No matter what, Selleck is at least guilty of inattention. The water district sent Selleck a cease and desist letter, so he should have told his water handlers to find a different source.
I got a call back from the Calleguas Municipal Water District — Eric Berg, manager of resources there, told me that the city of Thousand Oaks had put a meter on the hydrant, which is what they do when someone is using water for a legitimate use. The problem arose when the truck took the water outside the district, because that meant the water was being used by someone who hadn’t paid for the water district infrastructure. “The people who paid for it are the rightful owners, and [the water] shouldn’t be going elsewhere,” Berg said. “It’s really that simple.”
Update II: The city of Thousand Oaks has confirmed that someone paid for the water taken from the hydrant. From the AP:
Jay Spurgin, public works director for Thousand Oaks, said a construction company paid a fee to secure the rights to draw water from the city hydrant two years ago. About 1.4 million gallons of water were taken from the hydrant during that period.
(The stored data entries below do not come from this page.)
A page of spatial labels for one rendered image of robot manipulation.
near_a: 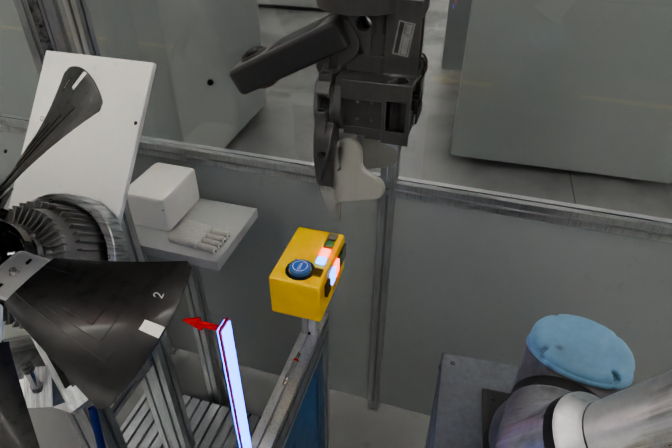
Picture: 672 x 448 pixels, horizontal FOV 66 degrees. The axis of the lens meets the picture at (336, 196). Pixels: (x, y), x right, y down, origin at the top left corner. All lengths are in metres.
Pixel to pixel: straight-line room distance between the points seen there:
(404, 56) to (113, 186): 0.78
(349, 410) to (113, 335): 1.37
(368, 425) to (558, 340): 1.41
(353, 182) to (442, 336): 1.25
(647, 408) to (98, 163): 0.97
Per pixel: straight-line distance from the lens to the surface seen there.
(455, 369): 0.92
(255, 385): 2.13
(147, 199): 1.42
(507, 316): 1.58
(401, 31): 0.41
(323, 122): 0.42
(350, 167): 0.45
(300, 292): 0.95
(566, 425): 0.57
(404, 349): 1.75
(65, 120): 0.84
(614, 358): 0.69
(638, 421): 0.53
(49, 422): 2.27
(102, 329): 0.80
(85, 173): 1.14
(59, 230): 1.01
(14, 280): 0.91
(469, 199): 1.33
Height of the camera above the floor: 1.72
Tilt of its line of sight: 34 degrees down
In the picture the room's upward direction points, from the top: straight up
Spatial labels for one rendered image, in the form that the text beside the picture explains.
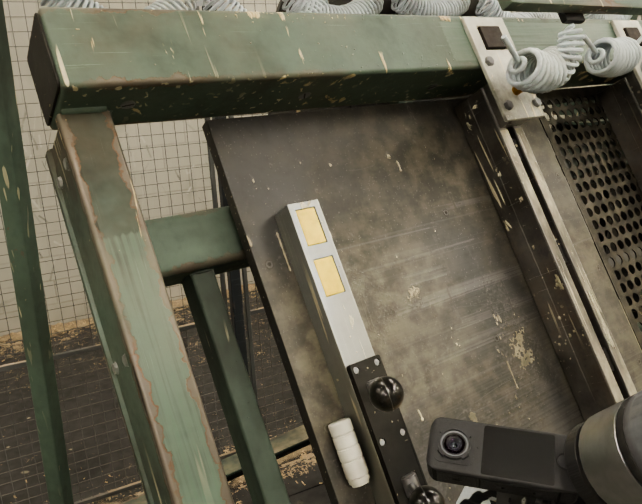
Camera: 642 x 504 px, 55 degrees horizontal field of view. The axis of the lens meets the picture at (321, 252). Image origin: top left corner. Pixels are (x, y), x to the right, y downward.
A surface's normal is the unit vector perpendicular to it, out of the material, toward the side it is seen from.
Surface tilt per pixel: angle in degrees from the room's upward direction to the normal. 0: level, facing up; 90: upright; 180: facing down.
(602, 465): 82
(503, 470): 33
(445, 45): 60
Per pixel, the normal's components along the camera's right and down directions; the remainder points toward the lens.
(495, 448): -0.18, -0.65
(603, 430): -0.90, -0.43
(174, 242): 0.48, -0.32
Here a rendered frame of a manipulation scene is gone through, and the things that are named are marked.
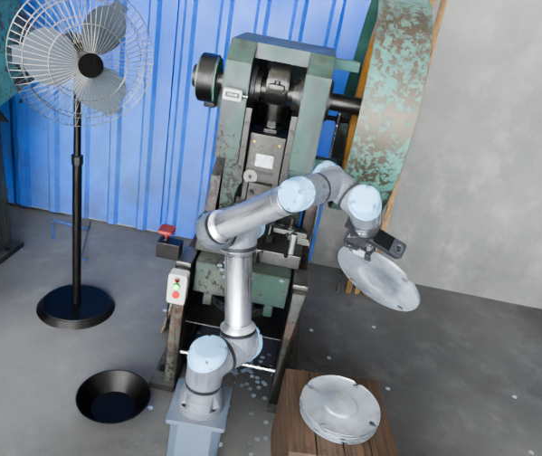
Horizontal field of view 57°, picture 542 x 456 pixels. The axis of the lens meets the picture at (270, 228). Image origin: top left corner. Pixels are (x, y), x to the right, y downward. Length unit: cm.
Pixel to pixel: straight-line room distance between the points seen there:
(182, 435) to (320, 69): 134
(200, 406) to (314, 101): 112
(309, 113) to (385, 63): 38
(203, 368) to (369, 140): 88
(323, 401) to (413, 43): 125
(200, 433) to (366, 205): 93
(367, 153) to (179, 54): 184
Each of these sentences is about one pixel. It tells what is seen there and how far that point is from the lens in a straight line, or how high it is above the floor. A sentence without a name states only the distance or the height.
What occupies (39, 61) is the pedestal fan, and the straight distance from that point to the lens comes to 225.
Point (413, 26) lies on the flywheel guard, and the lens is 178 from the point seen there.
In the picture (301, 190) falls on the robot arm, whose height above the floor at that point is 130.
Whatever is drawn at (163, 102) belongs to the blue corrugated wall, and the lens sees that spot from 334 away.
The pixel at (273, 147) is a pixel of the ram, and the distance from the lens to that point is 201.
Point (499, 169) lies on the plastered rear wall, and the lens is 349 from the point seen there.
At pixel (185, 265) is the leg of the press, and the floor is 63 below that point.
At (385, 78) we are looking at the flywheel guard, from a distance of 166.
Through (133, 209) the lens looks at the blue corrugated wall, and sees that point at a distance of 364.
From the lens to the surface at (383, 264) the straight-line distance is 150.
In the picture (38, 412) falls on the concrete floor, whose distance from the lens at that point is 236.
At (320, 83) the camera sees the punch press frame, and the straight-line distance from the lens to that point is 190.
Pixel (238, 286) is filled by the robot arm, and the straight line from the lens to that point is 156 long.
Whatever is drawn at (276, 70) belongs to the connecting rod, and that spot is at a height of 142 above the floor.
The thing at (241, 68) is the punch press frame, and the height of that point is 141.
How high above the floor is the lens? 168
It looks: 25 degrees down
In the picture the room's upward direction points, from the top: 11 degrees clockwise
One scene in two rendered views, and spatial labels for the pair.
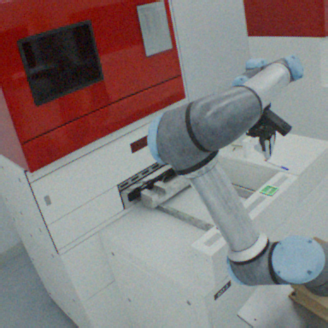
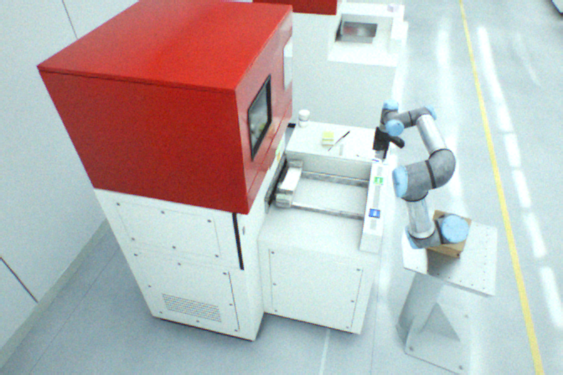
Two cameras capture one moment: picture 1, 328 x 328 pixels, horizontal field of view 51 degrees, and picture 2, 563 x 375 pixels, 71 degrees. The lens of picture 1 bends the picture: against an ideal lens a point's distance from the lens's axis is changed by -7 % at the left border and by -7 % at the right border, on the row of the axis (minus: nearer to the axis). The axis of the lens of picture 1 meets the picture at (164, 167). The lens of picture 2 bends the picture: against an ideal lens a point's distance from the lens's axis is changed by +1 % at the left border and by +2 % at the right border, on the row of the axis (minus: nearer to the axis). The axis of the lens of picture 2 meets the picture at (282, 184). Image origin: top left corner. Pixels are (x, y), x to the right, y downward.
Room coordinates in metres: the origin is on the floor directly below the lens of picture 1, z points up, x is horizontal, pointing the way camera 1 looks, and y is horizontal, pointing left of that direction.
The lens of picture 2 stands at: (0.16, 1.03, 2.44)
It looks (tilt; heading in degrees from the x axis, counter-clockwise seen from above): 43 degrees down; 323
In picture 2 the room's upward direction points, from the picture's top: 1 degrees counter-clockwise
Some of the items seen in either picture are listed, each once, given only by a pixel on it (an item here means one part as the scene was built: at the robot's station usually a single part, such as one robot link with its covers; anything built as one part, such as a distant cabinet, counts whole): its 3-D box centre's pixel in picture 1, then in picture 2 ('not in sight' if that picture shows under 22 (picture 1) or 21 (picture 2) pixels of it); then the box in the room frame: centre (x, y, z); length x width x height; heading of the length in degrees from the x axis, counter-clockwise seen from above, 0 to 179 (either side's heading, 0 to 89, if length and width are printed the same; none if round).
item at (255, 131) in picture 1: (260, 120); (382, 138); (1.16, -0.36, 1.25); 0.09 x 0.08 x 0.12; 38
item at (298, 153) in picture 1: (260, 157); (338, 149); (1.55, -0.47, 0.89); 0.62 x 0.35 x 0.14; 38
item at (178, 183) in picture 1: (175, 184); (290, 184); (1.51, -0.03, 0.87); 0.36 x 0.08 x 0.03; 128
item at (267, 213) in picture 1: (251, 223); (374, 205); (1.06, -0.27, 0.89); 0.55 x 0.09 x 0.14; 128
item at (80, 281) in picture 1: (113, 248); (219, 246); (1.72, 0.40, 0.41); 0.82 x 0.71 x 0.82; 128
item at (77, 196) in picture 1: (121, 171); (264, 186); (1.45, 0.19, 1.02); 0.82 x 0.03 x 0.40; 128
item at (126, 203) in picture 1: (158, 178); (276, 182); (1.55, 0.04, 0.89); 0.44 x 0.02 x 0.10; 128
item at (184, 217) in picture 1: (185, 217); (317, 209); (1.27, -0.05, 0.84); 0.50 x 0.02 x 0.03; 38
“There was water used during that time, and it was paid for,” he said.
Construction firms and contractors can obtain special meters that allow them to haul water from hydrants for large projects. Companies can draw as much water as they need or sell it to a third party as long as they pay the monthly service charge and water bill, Spurgin said.
The water meter in question was removed in June.
It’s unclear if Selleck or his employees bought the water from the company or another source. A representative for Selleck didn’t immediately return a request for comment on Friday.